Как можно допустить, поразился доктор, чтобы такие милые личики искажались кислыми гримасами? Он выдернул нас вперед, развернул к себе, а потом велел стать спиной к спине, чтобы оценить совпадение роста.
– Улыбайтесь! – распорядился он.
С какой стати мы повиновались такому приказу? Думаю, ради мамы. Это для нее мы растянули губы, хотя она в панике уцепилась за дедушкин локоть. Со лба у нее потекли две струйки пота. С того момента, когда нас загнали в скотовозку, я избегала смотреть на маму. Вместо этого я смотрела на маков цвет, пристально изучая хрупкий венчик. А мамино лицо стало каким-то неузнаваемым, отчего у меня открылись глаза на произошедшую с ней перемену: все еще красивая, мама превратилась в изнуренную бессонницей, павшую духом соломенную вдову. Прежде аккуратная, не в пример многим, она махнула на себя рукой: на запыленных щеках виднелись потеки, кружевной воротничок обвис. Оттого что она нервно кусала губы, в уголках рта засохли тускло-гранатовые капли крови.
– Полукровки? – предположил он. – Эти льняные волосы!
Мама пригладила свои черные локоны, словно устыдившись их прелести, и помотала головой.
– Мой муж… он был светловолосым, – выдавила она.

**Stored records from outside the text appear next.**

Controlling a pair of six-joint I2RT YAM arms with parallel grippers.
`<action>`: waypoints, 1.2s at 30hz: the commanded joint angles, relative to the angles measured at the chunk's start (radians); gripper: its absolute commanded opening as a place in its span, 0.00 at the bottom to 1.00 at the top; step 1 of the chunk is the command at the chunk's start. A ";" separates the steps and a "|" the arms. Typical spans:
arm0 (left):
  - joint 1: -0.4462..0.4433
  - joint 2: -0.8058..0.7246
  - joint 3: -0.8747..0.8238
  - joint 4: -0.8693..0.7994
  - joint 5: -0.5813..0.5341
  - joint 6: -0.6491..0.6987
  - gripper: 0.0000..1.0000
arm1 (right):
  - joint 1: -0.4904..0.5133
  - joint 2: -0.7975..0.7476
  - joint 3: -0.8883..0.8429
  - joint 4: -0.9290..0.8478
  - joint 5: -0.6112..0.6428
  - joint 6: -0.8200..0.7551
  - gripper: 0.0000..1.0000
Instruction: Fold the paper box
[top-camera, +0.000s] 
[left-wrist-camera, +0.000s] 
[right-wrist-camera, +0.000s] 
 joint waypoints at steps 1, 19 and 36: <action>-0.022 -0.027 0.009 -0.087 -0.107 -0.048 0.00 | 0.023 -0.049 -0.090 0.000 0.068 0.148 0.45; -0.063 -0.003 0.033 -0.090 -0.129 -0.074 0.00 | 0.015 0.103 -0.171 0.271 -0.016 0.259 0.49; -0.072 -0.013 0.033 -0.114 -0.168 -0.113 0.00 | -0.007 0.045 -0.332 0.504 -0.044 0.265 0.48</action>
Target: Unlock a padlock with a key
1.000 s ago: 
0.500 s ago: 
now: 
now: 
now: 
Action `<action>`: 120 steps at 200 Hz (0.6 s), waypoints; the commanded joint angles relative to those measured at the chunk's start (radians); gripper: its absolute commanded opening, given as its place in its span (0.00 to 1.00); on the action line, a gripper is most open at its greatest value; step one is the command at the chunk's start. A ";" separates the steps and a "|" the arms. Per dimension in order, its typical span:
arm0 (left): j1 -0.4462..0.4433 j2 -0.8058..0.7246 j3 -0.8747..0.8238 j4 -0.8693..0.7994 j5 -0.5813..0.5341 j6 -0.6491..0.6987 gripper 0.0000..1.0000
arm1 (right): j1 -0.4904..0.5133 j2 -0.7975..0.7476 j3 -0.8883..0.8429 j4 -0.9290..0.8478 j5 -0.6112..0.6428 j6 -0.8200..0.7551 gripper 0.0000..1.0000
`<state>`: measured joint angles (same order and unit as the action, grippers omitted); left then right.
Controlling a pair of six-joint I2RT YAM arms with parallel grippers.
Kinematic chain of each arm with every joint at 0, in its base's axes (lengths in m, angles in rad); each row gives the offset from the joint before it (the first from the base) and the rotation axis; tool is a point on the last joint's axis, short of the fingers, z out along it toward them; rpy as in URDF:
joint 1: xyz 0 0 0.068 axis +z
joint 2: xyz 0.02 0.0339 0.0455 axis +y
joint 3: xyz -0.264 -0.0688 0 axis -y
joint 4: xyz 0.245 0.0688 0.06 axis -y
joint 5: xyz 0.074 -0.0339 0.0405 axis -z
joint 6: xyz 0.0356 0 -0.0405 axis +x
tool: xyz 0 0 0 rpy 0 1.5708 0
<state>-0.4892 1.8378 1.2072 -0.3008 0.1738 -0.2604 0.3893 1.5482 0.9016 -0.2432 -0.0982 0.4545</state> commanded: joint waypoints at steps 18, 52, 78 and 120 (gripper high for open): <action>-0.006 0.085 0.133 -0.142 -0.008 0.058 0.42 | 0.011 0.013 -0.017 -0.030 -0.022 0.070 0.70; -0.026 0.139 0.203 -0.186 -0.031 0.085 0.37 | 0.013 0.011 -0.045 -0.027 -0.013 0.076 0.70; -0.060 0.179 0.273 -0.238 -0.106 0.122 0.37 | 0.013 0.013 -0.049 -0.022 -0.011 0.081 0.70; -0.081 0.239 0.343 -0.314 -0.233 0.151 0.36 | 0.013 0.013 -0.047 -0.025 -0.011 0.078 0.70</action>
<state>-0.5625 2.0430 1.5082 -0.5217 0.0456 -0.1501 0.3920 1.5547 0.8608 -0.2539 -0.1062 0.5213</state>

Только так мама и отвечала всякий раз, когда незнакомцы, видя наш цвет волос, заявляли, что мы – полукровки. С течением времени каждой из нас все чаще бросали в лицо это слово: «мишлинг»; потому-то зайде и придумал для нас игру в «живую природу». Не думайте об этих дурацких Нюрнбергских законах, твердил он. Не слушайте досужие разговоры о чистоте расы, генетическом скрещивании, четвертьевреях и прочих неарийцах, о нелепых, омерзительных проверках, которые имеют целью разделить наше общество по принципу капли крови, в зависимости от того, с кем ты состоишь в браке и где молишься Богу. Как услышите такие слова, говорил зайде, вспоминайте о разнообразии живой природы. Благоговейте перед нею и крепитесь.